La produzione potrà vantare la presenza di Luca Bigazzi, direttore della fotografia del premio Oscar Paolo Sorrentino. Il Comune di Tresignana, grazie alla particolarità e alla bellezza del suo paesaggio e dei suoi edifici, si pone come il centro poetico e produttivo della storia. A seguito dei sopralluoghi effettuati durante la prima settimana di giugno di quest’anno e coadiuvati dalla amministrazione comunale, il regista, assieme a tutta la produzione, ha deciso di fare di Tresigallo e Formignana le location principali del film che sarà realizzato nei prossimi mesi.

CINEMA E TERRITORIO

L’annuncio dell’arrivo della troupe di “Amusia” a Tresigallo e dintorni arriva direttamente da parte del sindaco Laura Perelli: «È motivo di orgoglio per il nostro Comune, e per tutti i cittadini di Tresignana, poter guardare da vicino il meraviglioso mondo del cinema, osservando attori e operatori all’opera mentre girano le scene di un film che si annuncia emozionante.
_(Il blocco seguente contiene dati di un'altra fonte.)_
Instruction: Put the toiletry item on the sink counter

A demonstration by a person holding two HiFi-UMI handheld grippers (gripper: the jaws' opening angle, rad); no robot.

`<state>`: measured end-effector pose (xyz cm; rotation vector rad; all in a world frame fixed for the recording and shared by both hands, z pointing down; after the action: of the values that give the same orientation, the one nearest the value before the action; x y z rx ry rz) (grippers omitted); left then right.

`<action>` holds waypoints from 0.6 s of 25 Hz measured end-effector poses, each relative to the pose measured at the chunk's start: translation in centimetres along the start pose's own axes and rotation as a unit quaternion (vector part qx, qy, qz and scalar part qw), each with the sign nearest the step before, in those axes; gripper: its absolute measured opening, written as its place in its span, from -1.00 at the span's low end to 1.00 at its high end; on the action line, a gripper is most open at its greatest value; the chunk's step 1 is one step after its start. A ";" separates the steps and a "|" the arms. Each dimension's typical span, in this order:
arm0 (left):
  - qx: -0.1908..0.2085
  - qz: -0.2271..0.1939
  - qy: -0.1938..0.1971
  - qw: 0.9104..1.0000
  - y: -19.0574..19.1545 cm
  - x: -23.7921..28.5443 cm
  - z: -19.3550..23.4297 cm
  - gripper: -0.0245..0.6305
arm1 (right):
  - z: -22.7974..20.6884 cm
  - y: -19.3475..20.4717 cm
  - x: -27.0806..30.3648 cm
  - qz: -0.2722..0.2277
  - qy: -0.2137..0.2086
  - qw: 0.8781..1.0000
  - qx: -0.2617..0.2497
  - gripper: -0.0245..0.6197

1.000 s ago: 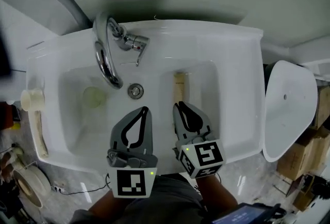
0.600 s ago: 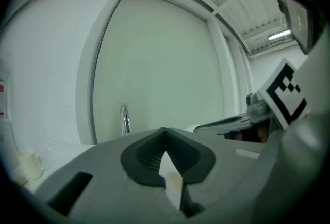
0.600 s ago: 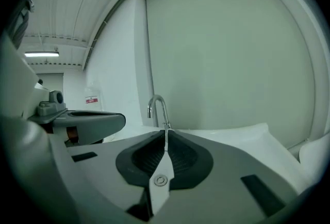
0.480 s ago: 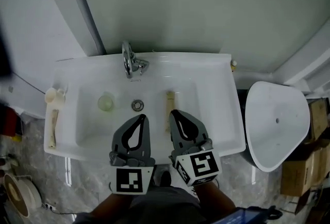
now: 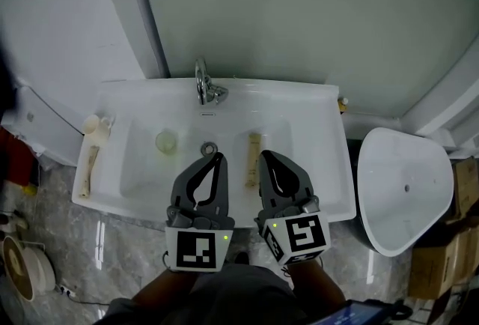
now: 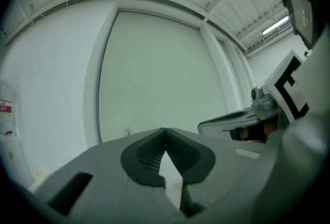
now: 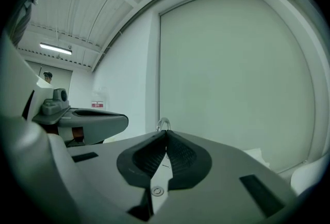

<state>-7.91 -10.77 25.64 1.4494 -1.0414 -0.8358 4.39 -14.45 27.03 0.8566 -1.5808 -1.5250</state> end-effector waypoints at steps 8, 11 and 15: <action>0.004 -0.007 -0.006 1.000 -0.8 -0.5 0.4 -0.89 | 0.4 -1.0 -0.1 -0.012 -0.004 1.000 -0.004 -0.88; 0.004 -0.006 -0.007 1.000 -0.6 -0.5 0.5 -0.89 | 0.6 -1.0 0.1 -0.008 -0.008 1.000 -0.007 -0.88; 0.006 -0.005 -0.005 1.000 -0.7 -0.4 0.4 -0.89 | 0.5 -0.9 0.0 -0.006 -0.006 1.000 -0.008 -0.88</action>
<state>-8.32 -10.56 24.91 1.4618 -1.0495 -0.8466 3.93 -14.30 26.14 0.8516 -1.5726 -1.5520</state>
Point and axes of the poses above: the fingertips, and each gripper's own axes: x forward along the fingers, z to its left, y out of its underside, the point moved 6 cm from there along -x, backward along the fingers, and after that the axes turned 9 degrees about y, right-handed, at the moved point
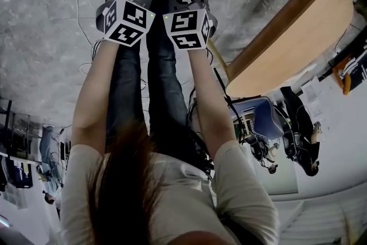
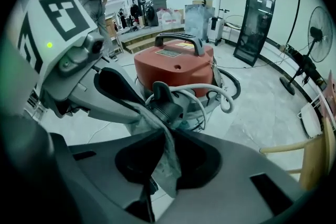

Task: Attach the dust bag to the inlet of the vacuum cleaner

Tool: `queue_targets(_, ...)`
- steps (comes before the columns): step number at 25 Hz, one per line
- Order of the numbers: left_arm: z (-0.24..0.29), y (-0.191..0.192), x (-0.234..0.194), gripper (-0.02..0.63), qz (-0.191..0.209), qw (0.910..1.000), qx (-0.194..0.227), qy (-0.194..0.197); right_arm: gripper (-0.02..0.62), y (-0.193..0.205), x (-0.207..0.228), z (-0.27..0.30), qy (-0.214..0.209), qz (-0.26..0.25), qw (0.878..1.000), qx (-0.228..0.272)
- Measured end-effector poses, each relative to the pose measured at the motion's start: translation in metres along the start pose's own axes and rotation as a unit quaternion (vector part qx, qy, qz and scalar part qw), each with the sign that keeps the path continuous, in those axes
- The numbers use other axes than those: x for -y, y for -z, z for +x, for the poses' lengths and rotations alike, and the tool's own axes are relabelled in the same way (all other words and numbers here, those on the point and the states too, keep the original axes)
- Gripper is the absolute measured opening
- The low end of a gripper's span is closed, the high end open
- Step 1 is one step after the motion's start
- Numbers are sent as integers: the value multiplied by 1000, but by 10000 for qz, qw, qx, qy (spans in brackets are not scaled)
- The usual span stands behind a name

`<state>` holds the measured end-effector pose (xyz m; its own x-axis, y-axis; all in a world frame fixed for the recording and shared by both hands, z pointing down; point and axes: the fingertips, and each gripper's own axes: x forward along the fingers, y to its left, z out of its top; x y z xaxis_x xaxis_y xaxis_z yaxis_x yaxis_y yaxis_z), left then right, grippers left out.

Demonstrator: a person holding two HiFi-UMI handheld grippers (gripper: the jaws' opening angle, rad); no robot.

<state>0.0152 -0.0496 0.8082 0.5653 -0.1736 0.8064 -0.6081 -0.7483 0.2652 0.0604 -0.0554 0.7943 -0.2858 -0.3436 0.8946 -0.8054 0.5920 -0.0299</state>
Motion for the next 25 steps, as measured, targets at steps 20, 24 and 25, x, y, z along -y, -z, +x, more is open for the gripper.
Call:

Il Comune – ha affermato il sindaco – ha dato il via libera al patrocinio per la pellicola concedendo l’utilizzo di diversi locali comunali che diventeranno temporaneamente gli uffici di produzione, l’ufficio casting e un laboratorio in cui creare scene e costumi del film». Per due mesi tutta la produzione con oltre cinquanta maestranze sarà presente sul territorio. «Il nostro Comune - ha chiuso Perelli - beneficerà di un’importante ricaduta economica oltreché di un valore aggiunto per la promozione e la valorizzazione del territorio». Il film sarà girato tra settembre e ottobre, e arriva sul territorio ferrarese grazie al lavoro svolto da Emilia-Romagna Film Commission, che supporta e favorisce la produzione cinematografica in relazione alle opportunità e alle bellezze del paesaggio, e gode già del contributo del ministero della Cultura.